Water has been an integral part of the world. Long been created, it has endured natural catastrophes unharmed and serene as it was since the beginning. It composes at least 70% of both the Earth and the human body; from the most effective water forms like great oceans surrounding the continents, lakes in-between countries, rivers bordering states, and springs bathing forest fauna to small forms that include human extracellular and intracellular fluids.
At the same time, development and progress have also been noted to change its phase. With technology constantly upgrading, the Earth has been home not only to natural forms but also to the synthetic.
As an aftermath of these improvements, pollution has been a no-brainer known globally to take its toll upon us.
The biggest horror of it all is that technology has been a friend and an enemy simultaneously, ready to inject us the truth that it has been unearthing throughout the years.
Innovations on determining levels of pollution there are in the aqua sphere have been a part of these discoveries, and it found out what humans have done to the waters that Mother Nature does not deserve.
According to National Geographic Channel, water has been inhabited not only by aquatic life but also by a good bit of petroleum, pesticides, and even remnants of birth control pills. Water has then been dubbed as a “cocktail of chemicals” because of this uprooted information.
Water has also been an endpoint of biological waste. Untreated excreta by humans, animal sewages, and rainwater runoff infused with farm and yard fertilizers. All of these were possible through the obvious connection of land and water, freshwater systems being the entry point of biological waste, pollutants slithering their way from lakes to the oceans.
The result is greatly devastating, aquatic life being destroyed via hypoxia or low oxygen levels within the bodies of water clouded by chemicals and wastes.
One of the world’s largest factories, China has been a nest of infrastructures known to contribute to the already depressed Mother Nature greatly. Being a center of manufactured products chemically-concocted, including leather and plastic, China’s waters have been suffering greatly.
Calculations show that at least 70% of these bodies are contaminated only within the country, with 20% as groundwater utilized as drinking water within the Chinese households. On top of it all, at least 320 million Chinese residents don’t have access to the remaining percentage of safe drinking water within the country.
The oceans are known to have been a dumpsite for plastic materials; fourteen billion pounds of garbage has been determined to be thrown at these vast bodies, and it has taken its toll upon marine life.
Tortoises punctured by plastic straws, dolphins, and even whales dying because of plastic ingestion; these life forms have suffered, and continually do, over time. Aquatic animals have been identified to go in extinction faster than terrestrial life forms, exponentially increasing at least three times faster every year.
The infamous tsunami that wreaked havoc on the coasts of Japan has made its contribution as well. In 2012, residential lots succumbed to the force of nature and commercial buildings and factories of radiotoxic materials.
As a result, at least 11 million liters of toxic wastes have been dumped into the Pacific Ocean after the state of emergency. It also threw out 70 kilometers of floating debris to the Pacific Island, debris composed of garbage, toxic wastes, and sadly even remains of the dead.

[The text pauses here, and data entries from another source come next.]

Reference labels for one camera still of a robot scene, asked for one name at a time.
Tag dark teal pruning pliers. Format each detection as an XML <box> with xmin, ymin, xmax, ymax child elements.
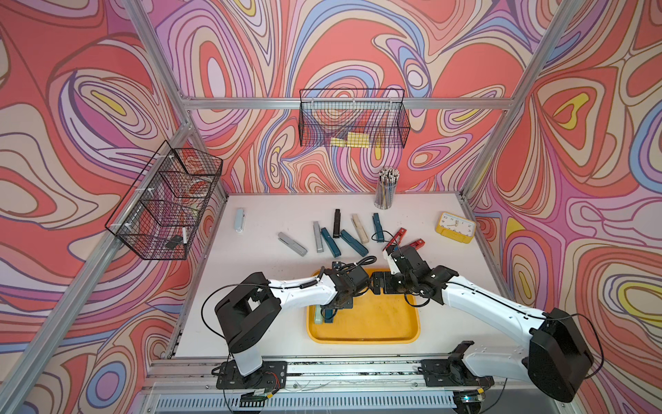
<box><xmin>321</xmin><ymin>309</ymin><xmax>338</xmax><ymax>324</ymax></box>

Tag pale green pruning pliers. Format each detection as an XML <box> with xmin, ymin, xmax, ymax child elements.
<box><xmin>313</xmin><ymin>305</ymin><xmax>323</xmax><ymax>324</ymax></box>

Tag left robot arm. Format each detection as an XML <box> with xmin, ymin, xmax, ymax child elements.
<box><xmin>214</xmin><ymin>255</ymin><xmax>377</xmax><ymax>378</ymax></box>

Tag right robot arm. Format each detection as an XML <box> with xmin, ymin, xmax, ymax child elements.
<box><xmin>379</xmin><ymin>246</ymin><xmax>594</xmax><ymax>403</ymax></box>

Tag beige pruning pliers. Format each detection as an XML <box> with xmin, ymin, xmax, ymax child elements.
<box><xmin>351</xmin><ymin>213</ymin><xmax>370</xmax><ymax>244</ymax></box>

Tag grey pruning pliers upright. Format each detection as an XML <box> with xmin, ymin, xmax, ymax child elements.
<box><xmin>313</xmin><ymin>221</ymin><xmax>324</xmax><ymax>253</ymax></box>

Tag yellow plastic storage tray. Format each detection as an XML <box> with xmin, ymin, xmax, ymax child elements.
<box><xmin>306</xmin><ymin>292</ymin><xmax>421</xmax><ymax>345</ymax></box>

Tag black pruning pliers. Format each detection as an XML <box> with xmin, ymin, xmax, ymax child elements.
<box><xmin>332</xmin><ymin>209</ymin><xmax>341</xmax><ymax>238</ymax></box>

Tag teal pruning pliers upright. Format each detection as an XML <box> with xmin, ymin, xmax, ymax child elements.
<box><xmin>372</xmin><ymin>212</ymin><xmax>385</xmax><ymax>243</ymax></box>

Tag grey pruning pliers angled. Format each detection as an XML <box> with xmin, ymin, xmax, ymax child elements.
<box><xmin>278</xmin><ymin>232</ymin><xmax>308</xmax><ymax>257</ymax></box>

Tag light blue-grey pliers far left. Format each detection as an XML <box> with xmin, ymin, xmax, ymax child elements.
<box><xmin>234</xmin><ymin>208</ymin><xmax>245</xmax><ymax>233</ymax></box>

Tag yellow alarm clock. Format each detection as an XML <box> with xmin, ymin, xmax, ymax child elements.
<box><xmin>435</xmin><ymin>211</ymin><xmax>477</xmax><ymax>244</ymax></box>

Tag pencil holder cup with pencils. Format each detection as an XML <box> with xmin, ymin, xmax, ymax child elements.
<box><xmin>374</xmin><ymin>167</ymin><xmax>400</xmax><ymax>210</ymax></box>

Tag yellow sticky notes in basket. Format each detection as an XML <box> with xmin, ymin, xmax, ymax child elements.
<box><xmin>329</xmin><ymin>132</ymin><xmax>372</xmax><ymax>148</ymax></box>

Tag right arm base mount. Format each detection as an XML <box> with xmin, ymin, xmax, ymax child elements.
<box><xmin>417</xmin><ymin>341</ymin><xmax>495</xmax><ymax>389</ymax></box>

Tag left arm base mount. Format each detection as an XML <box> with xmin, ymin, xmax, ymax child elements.
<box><xmin>211</xmin><ymin>361</ymin><xmax>288</xmax><ymax>392</ymax></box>

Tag black wire basket back wall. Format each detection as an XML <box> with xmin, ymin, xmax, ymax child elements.
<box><xmin>298</xmin><ymin>86</ymin><xmax>411</xmax><ymax>149</ymax></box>

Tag black wire basket wall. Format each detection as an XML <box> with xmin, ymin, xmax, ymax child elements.
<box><xmin>105</xmin><ymin>141</ymin><xmax>223</xmax><ymax>260</ymax></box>
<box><xmin>298</xmin><ymin>86</ymin><xmax>411</xmax><ymax>149</ymax></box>

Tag aluminium front rail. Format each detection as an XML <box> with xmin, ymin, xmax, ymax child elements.
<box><xmin>138</xmin><ymin>355</ymin><xmax>579</xmax><ymax>413</ymax></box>

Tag black wire basket left wall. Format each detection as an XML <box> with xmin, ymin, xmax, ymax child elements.
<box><xmin>105</xmin><ymin>141</ymin><xmax>223</xmax><ymax>260</ymax></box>

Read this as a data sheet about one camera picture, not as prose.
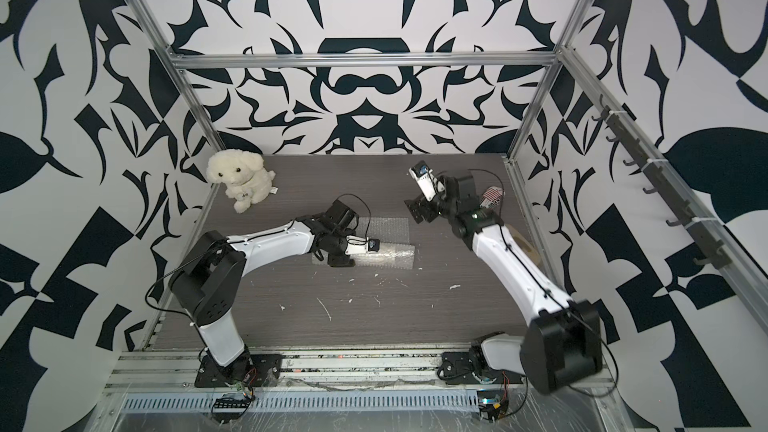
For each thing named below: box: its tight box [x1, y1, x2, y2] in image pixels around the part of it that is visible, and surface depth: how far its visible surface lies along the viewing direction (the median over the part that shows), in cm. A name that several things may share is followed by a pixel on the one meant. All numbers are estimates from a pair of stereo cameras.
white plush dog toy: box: [206, 149, 278, 214], surface depth 96 cm
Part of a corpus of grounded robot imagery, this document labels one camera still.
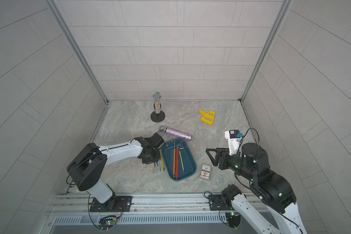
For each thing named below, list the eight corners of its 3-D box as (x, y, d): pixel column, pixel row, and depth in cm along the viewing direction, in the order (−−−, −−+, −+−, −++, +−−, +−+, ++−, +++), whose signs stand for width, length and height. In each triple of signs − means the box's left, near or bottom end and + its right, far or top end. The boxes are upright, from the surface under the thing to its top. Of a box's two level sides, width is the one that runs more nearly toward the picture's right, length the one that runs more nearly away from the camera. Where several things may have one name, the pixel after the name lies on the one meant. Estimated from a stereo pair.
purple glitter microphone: (159, 132, 100) (158, 129, 96) (161, 128, 102) (160, 125, 99) (191, 141, 96) (191, 138, 92) (192, 137, 98) (192, 133, 94)
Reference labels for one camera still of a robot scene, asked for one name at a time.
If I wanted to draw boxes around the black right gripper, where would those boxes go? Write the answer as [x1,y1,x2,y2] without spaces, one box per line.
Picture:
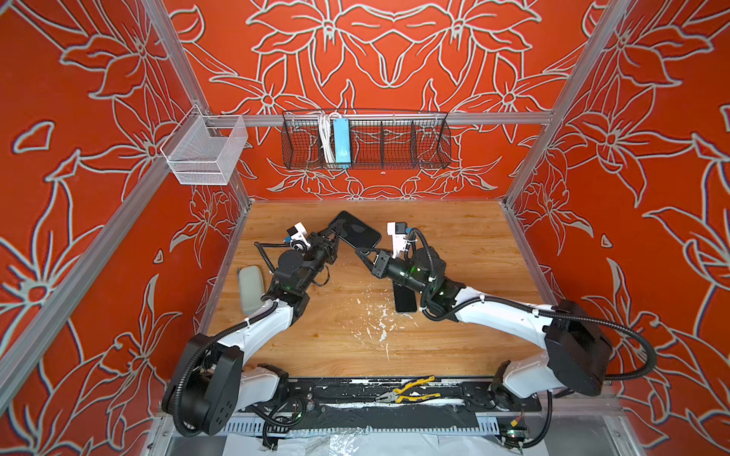
[360,244,435,296]

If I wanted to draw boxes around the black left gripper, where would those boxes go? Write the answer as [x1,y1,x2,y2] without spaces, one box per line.
[297,223,340,296]

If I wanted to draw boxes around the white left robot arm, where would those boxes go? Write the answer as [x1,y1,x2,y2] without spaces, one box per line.
[162,223,341,437]

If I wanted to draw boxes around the white coiled cable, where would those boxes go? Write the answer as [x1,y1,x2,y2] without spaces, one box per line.
[316,113,336,165]

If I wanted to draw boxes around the black wire wall basket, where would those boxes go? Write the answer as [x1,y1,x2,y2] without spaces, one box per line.
[281,109,452,171]

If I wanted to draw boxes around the black smartphone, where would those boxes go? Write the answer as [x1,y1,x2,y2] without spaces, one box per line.
[329,211,382,249]

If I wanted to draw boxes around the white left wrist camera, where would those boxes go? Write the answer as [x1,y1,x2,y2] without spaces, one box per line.
[285,222,311,252]

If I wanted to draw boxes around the clear plastic wall bin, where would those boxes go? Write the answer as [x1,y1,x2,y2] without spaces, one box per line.
[161,104,249,185]

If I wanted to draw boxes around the light blue flat box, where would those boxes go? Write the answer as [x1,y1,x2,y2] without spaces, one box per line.
[333,117,352,168]

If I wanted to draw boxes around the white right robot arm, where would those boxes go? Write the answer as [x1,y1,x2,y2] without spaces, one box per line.
[355,248,658,398]

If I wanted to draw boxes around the pale green soap bar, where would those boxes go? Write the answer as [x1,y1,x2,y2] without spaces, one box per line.
[237,265,264,315]

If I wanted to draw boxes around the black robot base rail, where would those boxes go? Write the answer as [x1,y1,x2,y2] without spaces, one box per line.
[225,376,545,438]

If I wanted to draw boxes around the yellow handled pliers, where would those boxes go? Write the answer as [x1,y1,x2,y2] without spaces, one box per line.
[375,375,442,405]

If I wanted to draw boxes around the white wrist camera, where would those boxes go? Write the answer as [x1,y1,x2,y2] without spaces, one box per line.
[285,222,311,252]
[387,222,409,258]

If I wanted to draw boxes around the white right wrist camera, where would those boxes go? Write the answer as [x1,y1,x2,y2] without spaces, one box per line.
[387,222,409,258]

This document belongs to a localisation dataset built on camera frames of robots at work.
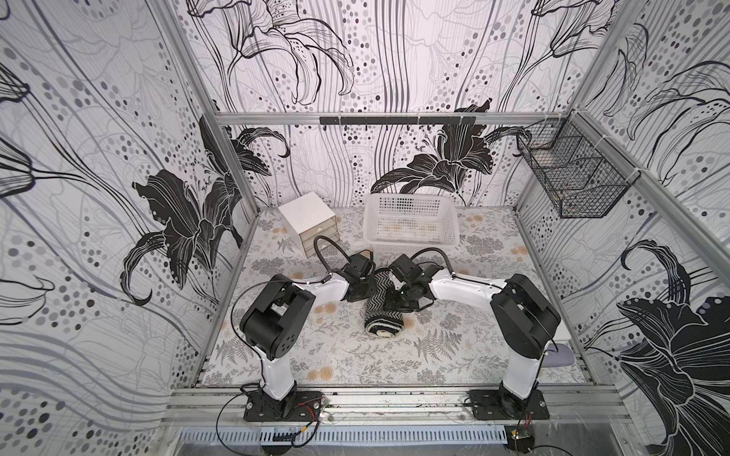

In Bangladesh, groundwater has been identified to contain arsenic. Arsenic is a type of heavy metal known for its poisonous and carcinogenic tendencies. Very toxic, it comprises 80% of the freshwater sources available to Bangladeshis.
Asia has been a record holder of the most polluted rivers than anywhere else on the planet. Most of the waters are infested by human bacteria from feces and other excreta. Canada is known to have the ten most polluted rivers in the world, some of which are the Petitcodiac River in New Brunswick, Okanagan River bordering Canada and Washington, and Eastmain River in Quebec.
As per the United States, the Environmental Protection Agency estimated 1.2 trillion of sewage being dumped in the water; this comprises household, industrial and chemical wastes in US waters every year alone. 40% of the lakes and 46% of the rivers within the continent are polluted and are considered non-safe for swimming, fishing, and toxic for aquatic life.
Cruise ships are also sources of pollution. They produce 200,000 gallons of sewage and 35,000 gallons of the oil spill, all of which are left behind the cruise’s route.
Earth’s waters have been infested with bacteria and viruses from various genus and species. These metrics show the level of bacteria from human excreta and other body wastes alone.
This is why the United Nations Children’s Fund (UNICEF) and the World Health Organization (WHO) conducted their studies of the planet’s access to potable water. Based on their collated data, around 2.5 billion people do not have access to safe drinking water worldwide.
More than 3000 children under the age of five in developing countries globally die every day, with an estimated death rate each year of the same population each year. The causes of death of these children have been linked to water-ingested conditions, including diarrhea, typhoid fever, and cholera.
Water pollution has been rampant throughout the world. It has taken its toll on the inhabitants of the planet, from the creatures considering water as its habitat to the innocent children of the world, oblivious that they are already living in a depressing world.
Yet, we have not made a step in changing the world for the next generation. It is not enough grounds that the damage has already been done. This is not the correct reasoning for not standing up and making the change for the betterment of the world. Start at home, start with yourselves.